The city of Galt has sued the owners of a local motor inn and wants a receiver to take over the derelict property due to hundreds of violations and dangerously deteriorating conditions at the motel, city officials announced Friday.
Officials say the Royal Delta Inn on North Lincoln Way off Highway 99 in Galt is a crime den and a drug marketplace, pointing to more than 518 police calls for service between 2011 and 2014. The building itself is so unsafe that city inspectors identified nearly 2,000 code violations in an October 2014 abatement notice.
The city filed its lawsuit against the motel’s owners Dec. 22. A week later, inspectors tried to return to the property to determine if any of the violations had been corrected, but they were denied entry, city officials said in a statement.
Galt offices were closed Friday and city officials were unavailable, but in the statement officials called the litigation a “last resort” after years of code enforcement problems.
Sign Up and Save
Get six months of free digital access to The Sacramento Bee
“The City has attempted every feasible method to motivate and compel the owners to abate the unlawful, dangerous and substandard conditions at the hotel,” the statement read.
Galt has steadily increased pressure on the inn’s owners, Sam Sandhu and Harjinder “Harry” Sandhu, not related, in recent months to make needed improvements. Residents on Friday likened a Sept. 10 inspection of the Royal Delta that involved city code enforcement officers, firefighters and Galt police to a raid.
“It was like military tactics. They set up their headquarters on the (front) side of the building. DEA, Galt PD – it was crazy,” said tenant Luke Spolar, who said he has lived at Royal Delta “off and on the last two years, four or five months at a time.”
Several weeks later, on Oct. 30, Galt put the motel on notice to correct the violations within seven days, so immediate was the danger to residents. In Friday’s announcement, Galt officials said a city-appointed receiver would assume control of the 96-room motel, relocate the remaining residents and determine whether the building could be rehabilitated.
Harjinder Sandhu declined comment Friday, referring questions to his attorney. Residents defended the owners, saying they have worked to correct the problems. A worker was repairing equipment in the motel’s lobby, and there were signs of recent work in a couple of vacant units. The inn has also hired a building inspector to look over the repairs.

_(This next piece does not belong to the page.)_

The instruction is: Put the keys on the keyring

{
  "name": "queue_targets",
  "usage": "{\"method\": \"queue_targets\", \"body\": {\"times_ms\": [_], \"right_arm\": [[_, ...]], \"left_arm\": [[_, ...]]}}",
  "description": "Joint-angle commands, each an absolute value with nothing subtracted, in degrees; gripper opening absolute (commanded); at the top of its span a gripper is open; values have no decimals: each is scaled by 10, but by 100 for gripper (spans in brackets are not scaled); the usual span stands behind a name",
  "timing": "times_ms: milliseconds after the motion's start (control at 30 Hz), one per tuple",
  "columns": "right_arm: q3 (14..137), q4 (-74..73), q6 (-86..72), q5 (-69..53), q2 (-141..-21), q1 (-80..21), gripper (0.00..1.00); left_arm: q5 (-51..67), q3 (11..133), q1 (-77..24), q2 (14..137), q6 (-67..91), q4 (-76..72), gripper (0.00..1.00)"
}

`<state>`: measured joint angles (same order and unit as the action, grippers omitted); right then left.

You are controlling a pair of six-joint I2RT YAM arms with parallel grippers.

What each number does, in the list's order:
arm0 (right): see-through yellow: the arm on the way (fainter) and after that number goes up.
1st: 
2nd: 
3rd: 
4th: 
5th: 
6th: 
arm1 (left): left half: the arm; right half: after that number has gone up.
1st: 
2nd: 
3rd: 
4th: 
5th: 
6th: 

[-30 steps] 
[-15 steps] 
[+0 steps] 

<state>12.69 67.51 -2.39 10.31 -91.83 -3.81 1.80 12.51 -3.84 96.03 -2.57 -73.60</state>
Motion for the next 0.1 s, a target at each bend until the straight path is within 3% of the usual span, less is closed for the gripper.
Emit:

Greg Lapp, owner of Lapp Automotive next door to Royal Delta, called it a “tough situation.” The inn’s owners are his customers and nice people, he said. But he’s also had problems with some of their tenants.
“We’ve had cars broken into over the years. It’s petty theft, but it still costs me money,” Lapp said. “(The tenants) aren’t all bad, but there’s a few.”

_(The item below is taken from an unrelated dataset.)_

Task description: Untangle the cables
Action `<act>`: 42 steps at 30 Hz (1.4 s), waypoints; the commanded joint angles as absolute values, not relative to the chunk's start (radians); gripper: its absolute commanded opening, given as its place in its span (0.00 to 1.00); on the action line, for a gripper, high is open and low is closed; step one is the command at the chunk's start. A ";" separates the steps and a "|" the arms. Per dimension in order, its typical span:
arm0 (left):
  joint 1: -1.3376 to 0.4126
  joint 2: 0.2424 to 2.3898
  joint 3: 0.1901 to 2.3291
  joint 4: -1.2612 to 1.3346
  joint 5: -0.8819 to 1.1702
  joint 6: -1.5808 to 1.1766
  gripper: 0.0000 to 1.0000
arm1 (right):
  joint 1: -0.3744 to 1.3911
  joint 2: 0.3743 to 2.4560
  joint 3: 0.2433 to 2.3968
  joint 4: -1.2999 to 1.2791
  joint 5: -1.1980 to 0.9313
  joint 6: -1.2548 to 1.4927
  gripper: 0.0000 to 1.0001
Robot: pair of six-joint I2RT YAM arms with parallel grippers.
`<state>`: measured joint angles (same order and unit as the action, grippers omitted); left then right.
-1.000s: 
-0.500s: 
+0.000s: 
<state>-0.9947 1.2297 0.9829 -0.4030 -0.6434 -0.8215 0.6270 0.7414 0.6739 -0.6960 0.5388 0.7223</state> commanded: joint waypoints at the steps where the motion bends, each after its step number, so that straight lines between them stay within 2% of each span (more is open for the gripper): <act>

Outside, an abandoned car sat on jacks in the nearly empty motel parking lot. A hand-painted sign tells tenants the swimming pool is closed, the water a murky green at the bottom of the pool.
But the latest news from the city rattled residents. Many are long-term tenants who had fallen on tough times, making homes out of modest rooms with little more than a bed and toilet.
“We’re kind of victims of circumstance. It’s not our fault they’ve got code violations,” Spolar said.
Later, Lisa Howze filed through city correspondence, documents and presentations with slogans such as “Creating Economic Vitality through Strategic Initiatives,” in her tiny room. The papers sit on the bed next to the day’s groceries from a Walmart and a clutch of books from the public library.
Howze said she and her husband, Ken, moved into the inn a year ago after a series of major setbacks. Her husband’s heating and air-conditioning business failed, they lost their home and then Howze was diagnosed and successfully treated for breast cancer. Howze is a nurse but hasn’t been able to work. The pitfalls left them in a motel room off the highway in Galt.
Howze said she and a neighbor have closely followed Galt’s plans for the Royal Delta and are trying to work with local agencies to help fellow tenants relocate. It’s a frustrating job.
After weeks, they found a legal-aid nonprofit to take on their case. The next stop, she said, is to contact Sacramento County Supervisor Don Nottoli, who represents Galt.
“We’re kind of stuck here because it takes money to move,” she said.
The problems at Royal Delta are very real, but Howze wondered if other motives were behind the city’s actions and what that might mean for the inn’s residents.
Howze pointed to the city’s economic development strategy and its stated priority to expand and locate industrial and retail business in the small town. She looked out at the large, vacant lot next to the motel and the plans for the land across Highway 99 near Walmart. She believes the city wants to turn the motel property into an industrial park.
“If they’re going to do it, they need to do it properly. There’s a right way and a wrong way.”